Shares in Vertex slipped yesterday as investors mulled over the mixed fortunes of two of its early-stage hepatitis C (HCV) candidates, with one showing promise while the other reached the end of the line.
The group's stock had slipped just over 4% in late afternoon trading, after the firm said it is pulling the plug on clinical development of ALS-2158 in HCV as it failed to show significant antiviral activity in early trials.
On the up side, experimental HCV drug ALS-2200 - which, like its less fortunate peer ALS-2158, is also a nucleotide polymerase inhibitor - will be moved into two Phase II clinical studies.

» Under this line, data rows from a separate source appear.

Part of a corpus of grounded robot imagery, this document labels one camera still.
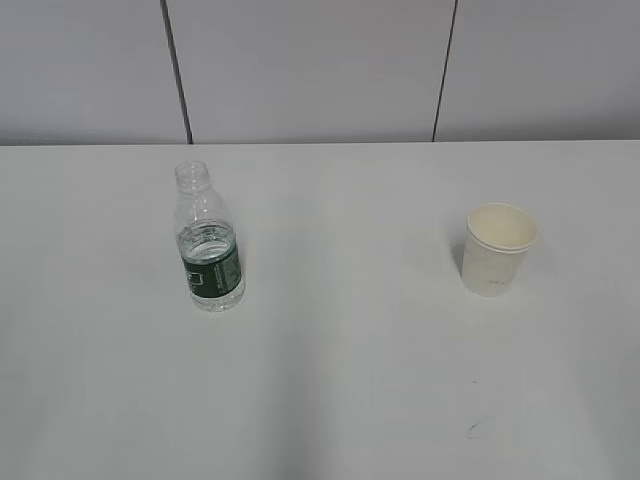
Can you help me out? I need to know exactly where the clear water bottle green label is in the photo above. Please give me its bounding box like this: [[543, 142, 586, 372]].
[[174, 160, 245, 312]]

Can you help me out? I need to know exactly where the white paper cup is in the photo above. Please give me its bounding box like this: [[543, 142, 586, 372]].
[[461, 203, 538, 297]]

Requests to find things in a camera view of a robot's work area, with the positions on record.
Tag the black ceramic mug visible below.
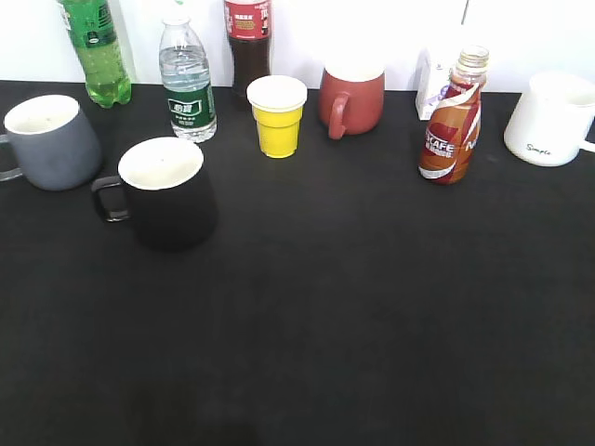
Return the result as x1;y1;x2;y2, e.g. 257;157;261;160
91;137;218;251

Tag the nescafe coffee bottle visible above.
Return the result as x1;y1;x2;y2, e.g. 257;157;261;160
418;45;489;185

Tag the red ceramic mug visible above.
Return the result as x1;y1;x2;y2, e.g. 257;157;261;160
318;63;385;140

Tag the green sprite bottle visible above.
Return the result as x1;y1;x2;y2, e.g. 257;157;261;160
57;1;131;109

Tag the grey ceramic mug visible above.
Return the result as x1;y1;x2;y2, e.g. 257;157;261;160
1;94;103;191

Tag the white ceramic mug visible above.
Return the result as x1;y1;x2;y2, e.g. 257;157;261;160
503;71;594;167

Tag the yellow plastic cup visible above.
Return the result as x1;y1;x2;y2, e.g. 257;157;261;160
246;75;308;159

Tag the clear water bottle green label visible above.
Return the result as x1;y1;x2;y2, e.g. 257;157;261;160
159;17;217;143

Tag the white purple milk carton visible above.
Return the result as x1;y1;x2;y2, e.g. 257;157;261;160
415;46;457;121

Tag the cola bottle red label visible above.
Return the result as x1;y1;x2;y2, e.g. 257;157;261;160
223;0;273;108

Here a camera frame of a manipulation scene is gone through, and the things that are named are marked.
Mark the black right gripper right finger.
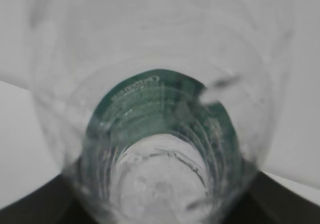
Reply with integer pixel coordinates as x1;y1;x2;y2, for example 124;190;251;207
234;173;320;224

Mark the clear water bottle green label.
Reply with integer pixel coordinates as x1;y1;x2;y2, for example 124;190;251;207
26;0;294;224

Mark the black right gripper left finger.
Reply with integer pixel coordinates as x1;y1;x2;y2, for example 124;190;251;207
0;158;97;224

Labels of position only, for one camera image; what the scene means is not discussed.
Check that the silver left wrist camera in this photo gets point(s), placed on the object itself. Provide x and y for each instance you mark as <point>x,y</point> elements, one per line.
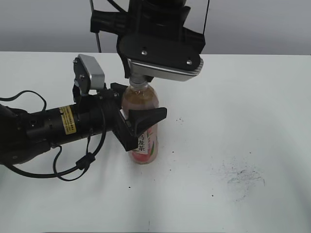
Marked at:
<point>88,75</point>

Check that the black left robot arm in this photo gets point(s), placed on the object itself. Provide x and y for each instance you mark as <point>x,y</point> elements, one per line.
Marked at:
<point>23,135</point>

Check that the white bottle cap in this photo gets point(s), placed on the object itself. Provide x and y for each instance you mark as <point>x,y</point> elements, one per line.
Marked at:
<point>137,79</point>

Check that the peach oolong tea bottle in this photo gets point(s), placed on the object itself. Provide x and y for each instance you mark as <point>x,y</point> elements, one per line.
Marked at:
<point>142,98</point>

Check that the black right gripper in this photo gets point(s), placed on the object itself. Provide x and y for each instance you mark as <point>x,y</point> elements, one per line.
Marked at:
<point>154,20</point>

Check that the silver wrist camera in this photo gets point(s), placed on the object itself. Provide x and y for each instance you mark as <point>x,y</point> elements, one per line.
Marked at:
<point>160,58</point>
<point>88,75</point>

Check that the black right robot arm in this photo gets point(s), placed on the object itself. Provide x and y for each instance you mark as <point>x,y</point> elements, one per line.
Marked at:
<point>158,2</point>

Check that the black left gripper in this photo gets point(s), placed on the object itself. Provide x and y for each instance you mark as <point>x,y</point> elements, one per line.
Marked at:
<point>101,113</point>

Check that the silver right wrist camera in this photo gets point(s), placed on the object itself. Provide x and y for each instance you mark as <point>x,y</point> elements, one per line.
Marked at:
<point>160,58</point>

The decision comes on the back of new data from an additional cohort of an ongoing study evaluating ALS-2200 alongside ribavirin.

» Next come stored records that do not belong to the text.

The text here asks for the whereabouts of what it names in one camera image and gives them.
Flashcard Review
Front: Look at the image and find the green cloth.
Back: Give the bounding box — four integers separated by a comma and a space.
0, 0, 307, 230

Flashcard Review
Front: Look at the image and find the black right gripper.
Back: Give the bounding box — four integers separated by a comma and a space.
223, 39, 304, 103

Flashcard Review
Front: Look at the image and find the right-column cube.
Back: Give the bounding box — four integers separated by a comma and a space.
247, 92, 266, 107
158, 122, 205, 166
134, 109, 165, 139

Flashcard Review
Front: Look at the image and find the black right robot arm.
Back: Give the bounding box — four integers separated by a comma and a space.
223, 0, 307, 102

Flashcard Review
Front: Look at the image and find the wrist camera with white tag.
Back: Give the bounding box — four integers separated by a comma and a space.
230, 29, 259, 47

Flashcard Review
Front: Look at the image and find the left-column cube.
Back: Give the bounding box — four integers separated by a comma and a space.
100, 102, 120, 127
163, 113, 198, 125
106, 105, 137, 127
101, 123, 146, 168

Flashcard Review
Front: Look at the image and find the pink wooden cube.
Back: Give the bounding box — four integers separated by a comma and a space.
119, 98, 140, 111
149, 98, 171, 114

This showed a significant reduction from baseline in HCV RNA after seven days of dosing patients with 200mg of the combination once daily.
In addition, the therapy was found to be well tolerated, with no patients dropping out of the trial due to adverse events and no serious adverse events observed.
"Our goal is to develop all-oral regimens that are well-tolerated and provide a high rate of viral cure in a broad population of people with chronic hepatitis C," said Robert Kauffman, Senior Vice President and Chief Medical Officer at Vertex.
"We're making good progress and expect to begin all-oral Phase 2 combination studies by the end of this year," he said.
Under the plans, which remain subject to regulatory approval, one of the trials will examine ALS-2200 in combination with ribavirin, while the other will assess it in combo with Vertex' own HCV medicine Incivek (telaprevir).
Vertex is in a race with several other companies - such as Gilead and Abbott - to get approval for an HCV therapy that sidesteps the need for injectable interferon, which is associated with unpleasant side-effects that can interfere with adherence and therefore affect treatment outcomes.